§ **TASK OBJECTIVE**
The listing below must be duplicated in full, with nothing altered.
════
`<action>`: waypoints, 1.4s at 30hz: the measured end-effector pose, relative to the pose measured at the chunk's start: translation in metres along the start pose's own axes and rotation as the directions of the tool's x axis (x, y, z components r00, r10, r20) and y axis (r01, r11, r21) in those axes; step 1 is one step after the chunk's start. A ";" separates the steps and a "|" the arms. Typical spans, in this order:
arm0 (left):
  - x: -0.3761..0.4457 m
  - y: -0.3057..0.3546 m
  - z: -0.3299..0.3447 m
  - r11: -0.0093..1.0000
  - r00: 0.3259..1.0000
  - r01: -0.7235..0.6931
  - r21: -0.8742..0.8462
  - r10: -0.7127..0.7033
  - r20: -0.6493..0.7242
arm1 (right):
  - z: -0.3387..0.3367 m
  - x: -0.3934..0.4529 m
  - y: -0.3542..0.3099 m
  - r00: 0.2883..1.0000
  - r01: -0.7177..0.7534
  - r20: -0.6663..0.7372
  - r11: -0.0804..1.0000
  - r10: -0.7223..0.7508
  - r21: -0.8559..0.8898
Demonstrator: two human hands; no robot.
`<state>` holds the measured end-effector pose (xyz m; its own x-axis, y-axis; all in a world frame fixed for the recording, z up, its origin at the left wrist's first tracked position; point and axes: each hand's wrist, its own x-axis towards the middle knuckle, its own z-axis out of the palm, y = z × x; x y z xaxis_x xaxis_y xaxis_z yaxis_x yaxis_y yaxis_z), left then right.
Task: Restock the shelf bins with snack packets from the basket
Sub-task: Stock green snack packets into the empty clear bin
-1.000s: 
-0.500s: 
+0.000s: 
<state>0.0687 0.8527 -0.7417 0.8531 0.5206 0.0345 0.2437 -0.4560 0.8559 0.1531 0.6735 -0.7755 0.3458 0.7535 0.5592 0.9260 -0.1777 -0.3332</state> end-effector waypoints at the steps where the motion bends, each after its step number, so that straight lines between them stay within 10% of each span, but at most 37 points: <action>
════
§ **REPLY**
`<action>`: waypoints, 1.4s at 30hz: the measured end-effector pose, relative to the pose measured at the chunk's start: translation in metres along the start pose's own axes and rotation as the directions of the tool's x axis (x, y, z components r00, r10, r20) and y axis (r01, r11, r21) in those axes; step 1 is one step after the chunk's start. A ";" separates the steps and a "|" the arms. Typical spans, in this order:
arm0 (left):
  - x: -0.3761..0.4457 m
  - y: -0.3057..0.3546 m
  - z: -0.3299..0.3447 m
  - r11: -0.0093..1.0000
  - r00: 0.3259..1.0000
  - r01: -0.7235..0.6931
  - r21: -0.8742..0.8462
  - r10: -0.7127..0.7033
  - r20: -0.6493..0.7242
arm1 (right):
  - z: -0.3387..0.3367 m
  - x: -0.3934..0.4529 m
  - y: -0.3542..0.3099 m
  - r00: 0.2883..1.0000
  - r01: -0.7177..0.7534
  - r20: -0.6663..0.7372
  - r11: -0.0804..1.0000
  - r10: -0.7223..0.7508
  - r21: -0.8559..0.8898
Demonstrator: two human hands; no robot.
`<state>` holds the measured end-effector pose (xyz m; its own x-axis, y-axis; all in a world frame fixed for the recording, z up, its origin at the left wrist's first tracked position; point and axes: each hand's wrist, its own x-axis towards the middle knuckle, its own z-axis out of the palm, y = z × x; x y z xaxis_x xaxis_y xaxis_z yaxis_x yaxis_y yaxis_z), left then right.
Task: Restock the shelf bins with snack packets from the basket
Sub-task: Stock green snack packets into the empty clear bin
-1.000s: 
-0.500s: 
+0.000s: 
<state>0.0687 0.8527 -0.7417 0.8531 0.5206 0.0345 0.2437 -0.4560 0.8559 0.1531 0.6735 -0.7755 0.3458 0.7535 0.5592 0.9260 -0.1777 -0.3332</state> end-effector waypoints at the steps where the motion bends, each after its step number, so that straight lines between them stay within 10% of each span, but at most 37 points: <action>

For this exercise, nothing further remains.